New York Times columnist and editorial board member delivers a slim book for aspiring writers, offering saws and sense, wisdom and waggery, biases and biting sarcasm.

Klinkenborg (Timothy; or, Notes of an Abject Reptile, 2006), who’s taught for decades, endeavors to keep things simple in his prose, and he urges other writers to do the same. (Note: He despises abuses of the word as, as he continually reminds readers.) In the early sections, the author ignores traditional paragraphing so that the text resembles a long free-verse poem.

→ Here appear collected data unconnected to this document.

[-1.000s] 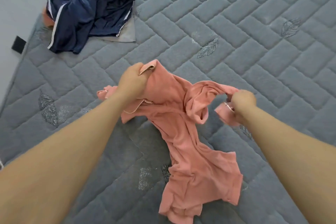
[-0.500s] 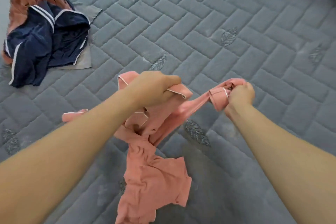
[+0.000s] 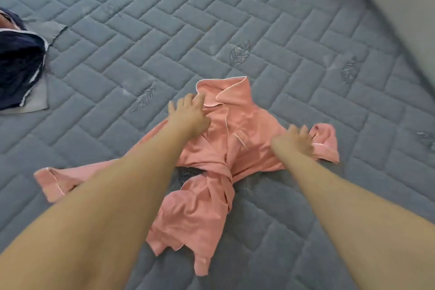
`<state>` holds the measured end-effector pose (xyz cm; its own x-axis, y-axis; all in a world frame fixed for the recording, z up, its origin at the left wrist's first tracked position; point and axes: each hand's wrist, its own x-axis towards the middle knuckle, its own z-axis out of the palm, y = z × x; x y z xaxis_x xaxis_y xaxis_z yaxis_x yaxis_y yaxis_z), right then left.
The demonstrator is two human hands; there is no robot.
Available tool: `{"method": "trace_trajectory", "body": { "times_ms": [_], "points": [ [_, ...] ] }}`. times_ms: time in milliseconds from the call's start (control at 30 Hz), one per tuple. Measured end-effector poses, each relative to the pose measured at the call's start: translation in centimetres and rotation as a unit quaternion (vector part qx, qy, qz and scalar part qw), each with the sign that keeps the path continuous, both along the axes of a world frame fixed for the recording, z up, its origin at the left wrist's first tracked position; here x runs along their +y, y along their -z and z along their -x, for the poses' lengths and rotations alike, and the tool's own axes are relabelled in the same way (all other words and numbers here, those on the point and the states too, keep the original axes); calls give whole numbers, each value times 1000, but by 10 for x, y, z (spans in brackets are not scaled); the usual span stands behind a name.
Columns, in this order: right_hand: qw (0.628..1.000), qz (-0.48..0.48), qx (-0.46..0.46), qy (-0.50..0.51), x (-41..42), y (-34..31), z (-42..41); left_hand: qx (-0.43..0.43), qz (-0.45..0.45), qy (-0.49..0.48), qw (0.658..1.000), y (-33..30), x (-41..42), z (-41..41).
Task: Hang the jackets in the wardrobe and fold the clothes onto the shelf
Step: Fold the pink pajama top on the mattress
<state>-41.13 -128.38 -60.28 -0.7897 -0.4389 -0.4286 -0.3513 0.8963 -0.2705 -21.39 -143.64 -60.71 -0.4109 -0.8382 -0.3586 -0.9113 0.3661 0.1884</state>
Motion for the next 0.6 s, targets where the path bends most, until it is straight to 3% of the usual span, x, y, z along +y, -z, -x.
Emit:
{"method": "trace_trajectory", "body": {
  "times_ms": [100, 167, 267, 333, 400, 500, 600],
  "points": [
    [980, 8, -179, -82, 3, 36, -59, -74, -90, -88, 989, 63, 34, -74],
    [960, -5, -256, -111, 3, 57, -99, -100, -144, -214, 961, 92, 46, -128],
    [963, -33, -247, -100, 3, 86, -142, -68, -172, -366, 912, 118, 55, -189],
    [979, -65, -147, -123, 1, 95, -156, -66, -112, -329, 935, 129, 61, -217],
    [974, -122, -83, -169, -4, 96, -167, -71, -43, -226, 971, 133, 59, -240],
    [953, -180, -85, -227, -17, 86, -190, -60, -84, -136, 985, 127, 35, -261],
    [935, -177, -130, -280, -43, 69, -220, -42, -68, -185, 979, 109, 7, -288]
  ]
}}
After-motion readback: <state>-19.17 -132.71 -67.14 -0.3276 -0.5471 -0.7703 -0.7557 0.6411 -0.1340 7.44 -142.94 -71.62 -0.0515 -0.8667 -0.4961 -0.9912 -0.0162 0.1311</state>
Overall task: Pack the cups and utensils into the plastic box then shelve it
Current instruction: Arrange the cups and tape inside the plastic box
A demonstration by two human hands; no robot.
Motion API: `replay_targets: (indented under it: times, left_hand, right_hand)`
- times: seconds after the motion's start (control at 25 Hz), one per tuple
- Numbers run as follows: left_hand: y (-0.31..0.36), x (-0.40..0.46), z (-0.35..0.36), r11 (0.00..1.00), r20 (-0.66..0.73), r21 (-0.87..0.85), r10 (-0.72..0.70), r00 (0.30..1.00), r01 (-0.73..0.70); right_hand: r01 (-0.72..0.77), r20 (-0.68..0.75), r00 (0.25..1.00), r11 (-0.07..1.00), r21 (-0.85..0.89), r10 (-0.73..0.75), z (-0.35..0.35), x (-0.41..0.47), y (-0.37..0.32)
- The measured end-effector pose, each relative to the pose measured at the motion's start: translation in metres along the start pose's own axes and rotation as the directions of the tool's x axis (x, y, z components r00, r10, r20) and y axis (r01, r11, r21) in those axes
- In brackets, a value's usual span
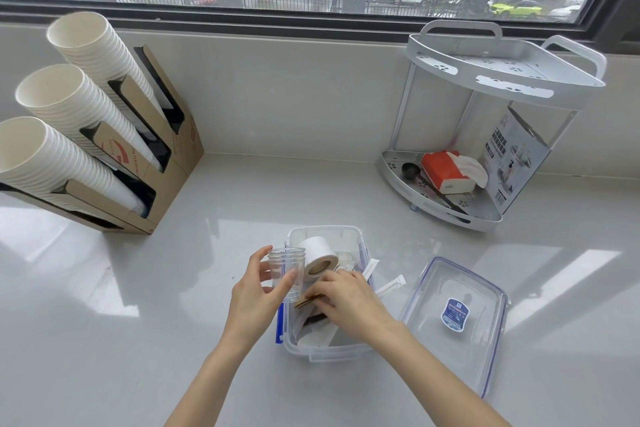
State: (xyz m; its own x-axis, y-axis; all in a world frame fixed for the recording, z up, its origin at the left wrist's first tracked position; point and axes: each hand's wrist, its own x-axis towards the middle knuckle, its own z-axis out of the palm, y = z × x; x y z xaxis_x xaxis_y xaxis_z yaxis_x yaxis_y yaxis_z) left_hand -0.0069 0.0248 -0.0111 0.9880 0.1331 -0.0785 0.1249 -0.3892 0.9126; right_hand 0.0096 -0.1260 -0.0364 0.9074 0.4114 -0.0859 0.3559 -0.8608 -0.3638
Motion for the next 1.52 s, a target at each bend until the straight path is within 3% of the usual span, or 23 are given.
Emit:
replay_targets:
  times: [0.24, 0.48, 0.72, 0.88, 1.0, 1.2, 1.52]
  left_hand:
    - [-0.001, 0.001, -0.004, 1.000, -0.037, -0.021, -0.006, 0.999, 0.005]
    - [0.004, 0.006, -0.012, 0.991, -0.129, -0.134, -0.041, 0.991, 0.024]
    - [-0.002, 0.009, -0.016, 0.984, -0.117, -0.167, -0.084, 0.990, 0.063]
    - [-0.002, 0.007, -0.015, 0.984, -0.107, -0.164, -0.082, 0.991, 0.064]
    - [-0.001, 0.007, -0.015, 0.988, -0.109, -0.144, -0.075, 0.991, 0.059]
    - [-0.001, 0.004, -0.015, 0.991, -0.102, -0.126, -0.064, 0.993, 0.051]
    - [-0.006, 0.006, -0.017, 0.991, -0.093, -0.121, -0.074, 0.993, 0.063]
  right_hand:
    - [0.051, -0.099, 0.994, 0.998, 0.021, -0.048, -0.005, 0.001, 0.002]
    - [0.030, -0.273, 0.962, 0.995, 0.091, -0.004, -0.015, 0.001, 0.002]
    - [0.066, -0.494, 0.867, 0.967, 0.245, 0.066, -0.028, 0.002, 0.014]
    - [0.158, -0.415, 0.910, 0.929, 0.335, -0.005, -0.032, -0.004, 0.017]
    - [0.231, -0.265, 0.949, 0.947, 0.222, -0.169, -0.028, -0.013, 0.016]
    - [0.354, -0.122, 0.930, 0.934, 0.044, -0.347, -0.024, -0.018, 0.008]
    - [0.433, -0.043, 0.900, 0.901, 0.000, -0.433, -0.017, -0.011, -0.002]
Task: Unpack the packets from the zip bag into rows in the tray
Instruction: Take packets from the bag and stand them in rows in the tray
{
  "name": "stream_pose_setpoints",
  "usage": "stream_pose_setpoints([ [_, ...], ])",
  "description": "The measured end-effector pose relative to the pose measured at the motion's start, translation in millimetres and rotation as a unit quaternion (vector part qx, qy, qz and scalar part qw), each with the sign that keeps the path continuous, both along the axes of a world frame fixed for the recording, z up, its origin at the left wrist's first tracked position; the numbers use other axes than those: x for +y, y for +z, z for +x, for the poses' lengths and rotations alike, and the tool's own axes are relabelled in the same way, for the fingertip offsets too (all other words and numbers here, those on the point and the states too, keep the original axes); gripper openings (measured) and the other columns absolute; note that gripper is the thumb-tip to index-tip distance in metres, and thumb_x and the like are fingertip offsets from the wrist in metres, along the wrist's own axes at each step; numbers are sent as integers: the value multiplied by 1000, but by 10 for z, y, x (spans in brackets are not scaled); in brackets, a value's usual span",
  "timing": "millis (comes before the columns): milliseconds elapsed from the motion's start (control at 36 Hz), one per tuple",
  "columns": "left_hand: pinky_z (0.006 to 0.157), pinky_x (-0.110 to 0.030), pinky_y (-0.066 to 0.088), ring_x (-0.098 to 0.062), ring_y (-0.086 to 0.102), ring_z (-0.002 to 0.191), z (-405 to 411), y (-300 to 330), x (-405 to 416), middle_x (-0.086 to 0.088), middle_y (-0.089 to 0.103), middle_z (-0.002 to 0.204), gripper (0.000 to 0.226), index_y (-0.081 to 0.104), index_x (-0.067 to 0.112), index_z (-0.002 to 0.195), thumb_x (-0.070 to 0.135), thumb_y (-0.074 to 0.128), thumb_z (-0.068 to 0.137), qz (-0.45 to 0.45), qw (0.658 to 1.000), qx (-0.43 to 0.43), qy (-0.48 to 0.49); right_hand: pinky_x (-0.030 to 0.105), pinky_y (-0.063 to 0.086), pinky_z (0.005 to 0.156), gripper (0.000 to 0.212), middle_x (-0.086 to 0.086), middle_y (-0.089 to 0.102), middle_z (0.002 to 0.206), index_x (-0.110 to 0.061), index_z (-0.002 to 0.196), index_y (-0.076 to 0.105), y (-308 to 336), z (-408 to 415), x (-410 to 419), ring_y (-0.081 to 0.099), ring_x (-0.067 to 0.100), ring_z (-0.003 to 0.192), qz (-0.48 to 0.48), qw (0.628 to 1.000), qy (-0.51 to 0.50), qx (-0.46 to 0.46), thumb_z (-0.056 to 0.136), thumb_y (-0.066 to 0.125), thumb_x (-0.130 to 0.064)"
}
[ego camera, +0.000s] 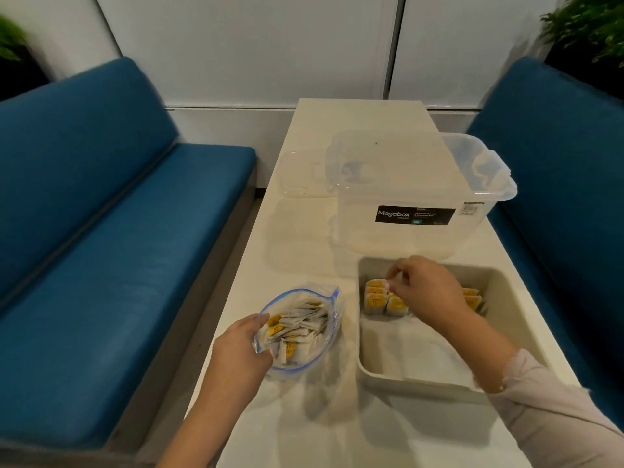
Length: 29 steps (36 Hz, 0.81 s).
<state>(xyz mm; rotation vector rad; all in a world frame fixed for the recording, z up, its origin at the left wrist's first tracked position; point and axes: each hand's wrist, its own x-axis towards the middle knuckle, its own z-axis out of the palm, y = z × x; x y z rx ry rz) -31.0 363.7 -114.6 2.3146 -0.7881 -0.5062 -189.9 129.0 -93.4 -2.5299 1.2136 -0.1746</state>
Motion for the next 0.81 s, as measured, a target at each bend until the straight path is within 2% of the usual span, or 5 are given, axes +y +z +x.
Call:
stream_pose_setpoints([
  [83,102,-26,42,-13,52,119,-28,3,0,3,53,133,57,55,19,129,-1,65,76,-8,1000,5,-5,26,36,61,5,-12,49,72,-33,88,61,154,148,208,50,11,76,22,998,40,-50,86,65,-34],
  [167,104,-27,40,-13,51,121,-40,3,-6,2,51,136,59,54,18,130,-2,64,76,-15,1000,9,-4,27,44,70,8,-12,58,76,-32,93,67,242,348,484,55,10,79,55,991,104,-61,86,65,-36],
  [361,103,-16,36,-10,49,122,-9,8,5,3,50,137,61,52,18,132,-1,63,74,-9,1000,10,-15,26,39,72,24,-4,69,105,-32,111,66,83,788,934,61,19,99,-10,972,223,73,93,51,-31],
  [556,97,-10,31,-10,47,123,36,24,-11,4,47,139,63,47,19,136,2,62,77,6,1000,6,-23,29,37,68,29,5,65,104,-18,107,65,-117,1011,1002,62,27,96,-89,967,164,176,89,45,-7],
  [806,99,-12,32,-9,45,125,58,7,-19,6,43,142,64,44,21,138,5,62,79,22,999,2,-35,28,36,68,24,3,66,103,-19,104,65,-252,1101,971,63,25,96,-89,975,128,160,91,45,-11],
])
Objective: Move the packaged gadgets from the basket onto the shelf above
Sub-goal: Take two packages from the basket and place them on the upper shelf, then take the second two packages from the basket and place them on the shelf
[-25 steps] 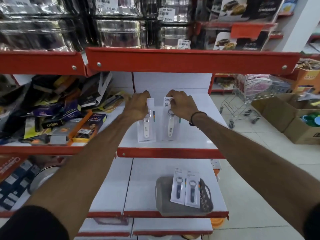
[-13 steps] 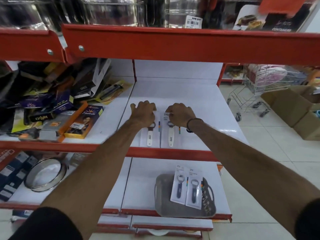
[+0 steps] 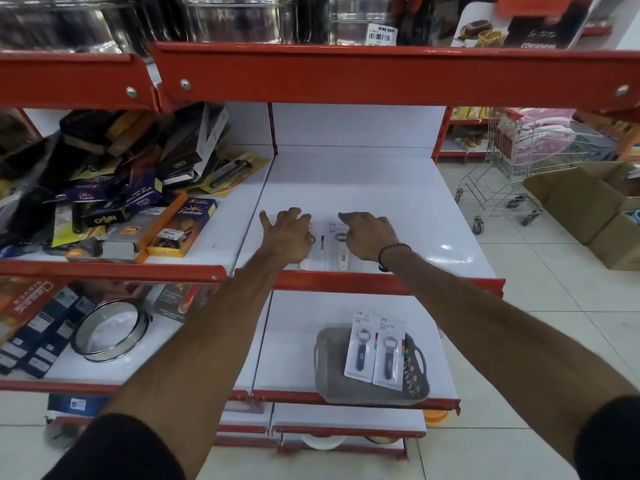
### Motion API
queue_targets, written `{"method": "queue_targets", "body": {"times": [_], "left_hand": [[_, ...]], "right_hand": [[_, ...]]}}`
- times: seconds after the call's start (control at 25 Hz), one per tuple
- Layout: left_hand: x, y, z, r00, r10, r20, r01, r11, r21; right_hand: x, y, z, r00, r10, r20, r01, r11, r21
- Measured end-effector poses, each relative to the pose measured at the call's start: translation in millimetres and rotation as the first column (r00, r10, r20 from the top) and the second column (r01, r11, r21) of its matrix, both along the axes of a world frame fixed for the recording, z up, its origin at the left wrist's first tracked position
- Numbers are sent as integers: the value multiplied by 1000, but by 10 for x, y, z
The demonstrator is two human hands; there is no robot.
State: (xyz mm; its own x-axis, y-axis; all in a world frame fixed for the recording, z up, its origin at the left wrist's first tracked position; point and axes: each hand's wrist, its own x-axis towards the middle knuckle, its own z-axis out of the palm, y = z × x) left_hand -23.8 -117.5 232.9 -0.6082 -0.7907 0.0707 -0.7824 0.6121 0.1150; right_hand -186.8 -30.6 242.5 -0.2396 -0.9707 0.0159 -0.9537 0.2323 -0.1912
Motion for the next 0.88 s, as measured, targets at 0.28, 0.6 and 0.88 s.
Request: {"method": "queue_targets", "body": {"times": [0.28, 0.6, 0.88], "left_hand": [[261, 967, -192, 892, -217, -397, 65, 930, -362], [254, 1644, -1285, 870, -421, -255, 408, 907, -105], [-194, 1437, -2018, 934, -321, 159, 293, 939, 181]], "right_hand": [[286, 993, -203, 980, -131, -149, -11, 715, -699], [305, 1869, -1205, 966, -255, -29, 197, 809, -554], [-106, 1764, -1893, 937, -335, 98, 325, 940, 102]]}}
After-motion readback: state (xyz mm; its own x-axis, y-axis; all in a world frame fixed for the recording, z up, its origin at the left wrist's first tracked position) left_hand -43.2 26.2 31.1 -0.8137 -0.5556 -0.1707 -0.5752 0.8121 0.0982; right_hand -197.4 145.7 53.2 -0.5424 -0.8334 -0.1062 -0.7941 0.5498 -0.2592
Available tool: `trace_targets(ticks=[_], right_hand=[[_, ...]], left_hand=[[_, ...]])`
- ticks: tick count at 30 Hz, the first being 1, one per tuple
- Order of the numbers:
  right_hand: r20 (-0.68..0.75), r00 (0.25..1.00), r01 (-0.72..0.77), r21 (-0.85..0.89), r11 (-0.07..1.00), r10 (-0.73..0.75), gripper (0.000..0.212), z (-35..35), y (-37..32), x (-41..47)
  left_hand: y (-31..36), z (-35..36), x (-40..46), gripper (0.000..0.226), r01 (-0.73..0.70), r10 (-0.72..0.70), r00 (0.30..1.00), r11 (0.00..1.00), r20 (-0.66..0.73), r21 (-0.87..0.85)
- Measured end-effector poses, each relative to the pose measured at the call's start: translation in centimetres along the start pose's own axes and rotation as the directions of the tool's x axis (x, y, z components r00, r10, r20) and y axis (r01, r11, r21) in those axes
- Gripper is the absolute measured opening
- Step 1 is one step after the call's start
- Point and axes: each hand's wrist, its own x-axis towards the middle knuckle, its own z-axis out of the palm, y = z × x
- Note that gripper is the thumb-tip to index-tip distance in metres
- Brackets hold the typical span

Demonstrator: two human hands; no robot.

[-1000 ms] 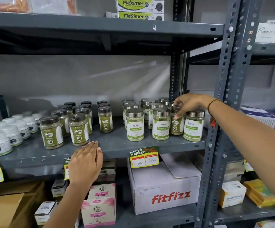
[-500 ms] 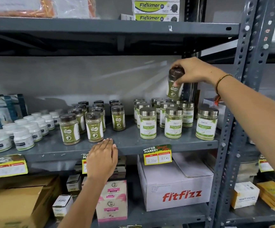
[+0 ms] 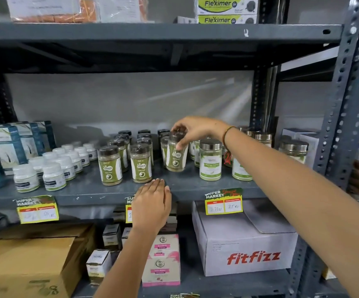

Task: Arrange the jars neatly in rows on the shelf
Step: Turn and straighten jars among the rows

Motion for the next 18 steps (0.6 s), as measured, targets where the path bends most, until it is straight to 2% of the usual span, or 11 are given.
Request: trace_targets(ticks=[6, 18], right_hand=[[0.109, 0.994, -0.016, -0.069, 0.998, 0.023, 0.07, 2.3, 0.1, 2.7], [0.167, 0.985, -0.047, -0.001, 0.999, 0.047, 0.072, 3.1, 0.1, 3.6]], left_hand=[[-0.2, 0.3, 0.1, 0.043, -0.006, 0.006, 1.0, 1.0, -0.018, -0.014], [-0.3, 0.3, 0.1, 0.044, -0.013, 0.013, 1.0, 1.0, -0.008, -0.019]])
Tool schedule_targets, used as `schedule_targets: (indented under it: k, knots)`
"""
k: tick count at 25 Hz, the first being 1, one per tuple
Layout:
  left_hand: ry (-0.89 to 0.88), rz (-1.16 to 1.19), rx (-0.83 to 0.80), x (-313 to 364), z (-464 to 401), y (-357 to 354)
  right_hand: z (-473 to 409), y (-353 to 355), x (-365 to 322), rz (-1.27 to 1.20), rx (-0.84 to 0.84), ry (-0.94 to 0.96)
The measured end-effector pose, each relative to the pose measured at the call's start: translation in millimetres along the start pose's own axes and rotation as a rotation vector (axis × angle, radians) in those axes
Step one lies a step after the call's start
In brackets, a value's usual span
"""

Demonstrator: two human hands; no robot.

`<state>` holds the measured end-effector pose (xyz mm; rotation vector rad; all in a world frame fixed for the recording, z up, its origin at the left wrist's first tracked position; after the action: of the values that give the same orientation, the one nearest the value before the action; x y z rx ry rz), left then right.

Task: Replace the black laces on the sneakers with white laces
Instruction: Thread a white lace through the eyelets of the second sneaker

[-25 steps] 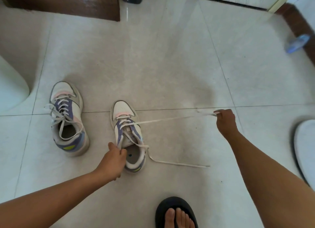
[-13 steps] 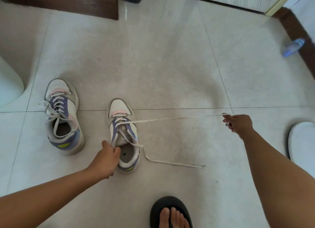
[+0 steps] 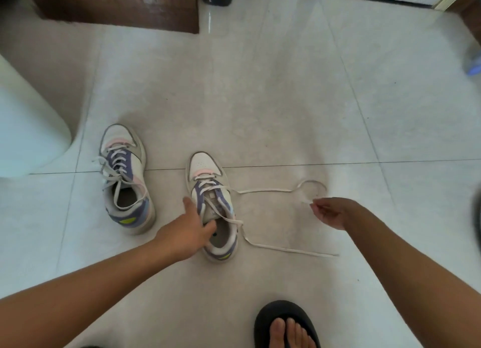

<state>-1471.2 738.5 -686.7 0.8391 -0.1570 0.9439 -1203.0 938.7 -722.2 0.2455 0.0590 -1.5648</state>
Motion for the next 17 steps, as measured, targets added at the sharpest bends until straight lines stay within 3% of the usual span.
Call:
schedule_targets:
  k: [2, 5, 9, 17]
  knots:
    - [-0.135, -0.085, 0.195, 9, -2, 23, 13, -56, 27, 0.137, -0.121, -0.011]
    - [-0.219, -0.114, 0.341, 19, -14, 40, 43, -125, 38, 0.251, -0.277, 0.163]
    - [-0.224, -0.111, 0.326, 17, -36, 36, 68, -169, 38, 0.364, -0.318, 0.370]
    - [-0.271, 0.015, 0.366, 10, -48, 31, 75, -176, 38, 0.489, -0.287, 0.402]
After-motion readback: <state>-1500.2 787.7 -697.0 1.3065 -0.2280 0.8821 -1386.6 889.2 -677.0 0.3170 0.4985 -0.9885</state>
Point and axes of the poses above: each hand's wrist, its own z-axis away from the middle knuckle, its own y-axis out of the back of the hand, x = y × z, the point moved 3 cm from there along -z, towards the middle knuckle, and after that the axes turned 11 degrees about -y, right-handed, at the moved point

He urges readers to use short, clear sentences and to make sure each one is healthy before moving on; notes that it’s acceptable to start sentences with and and but; sees benefits in diagramming sentences; stresses that all writing is revision; periodically blasts the formulaic writing that many (most?) students learn in school; argues that knowing where you’re headed before you begin might be good for a vacation, but not for a piece of writing; and believes that writers must trust readers more, and trust themselves. Most of Klinkenborg’s advice is neither radical nor especially profound (“Turn to the poets. / Learn from them”), and the text suffers from a corrosive fallacy: that if his strategies work for him they will work for all. The final fifth of the text includes some passages from writers he admires (McPhee, Oates, Cheever) and some of his students’ awkward sentences, which he treats analytically but sometimes with a surprising sarcasm that veers near meanness. He includes examples of students’ dangling modifiers, malapropisms, errors of pronoun agreement, wordiness and other mistakes.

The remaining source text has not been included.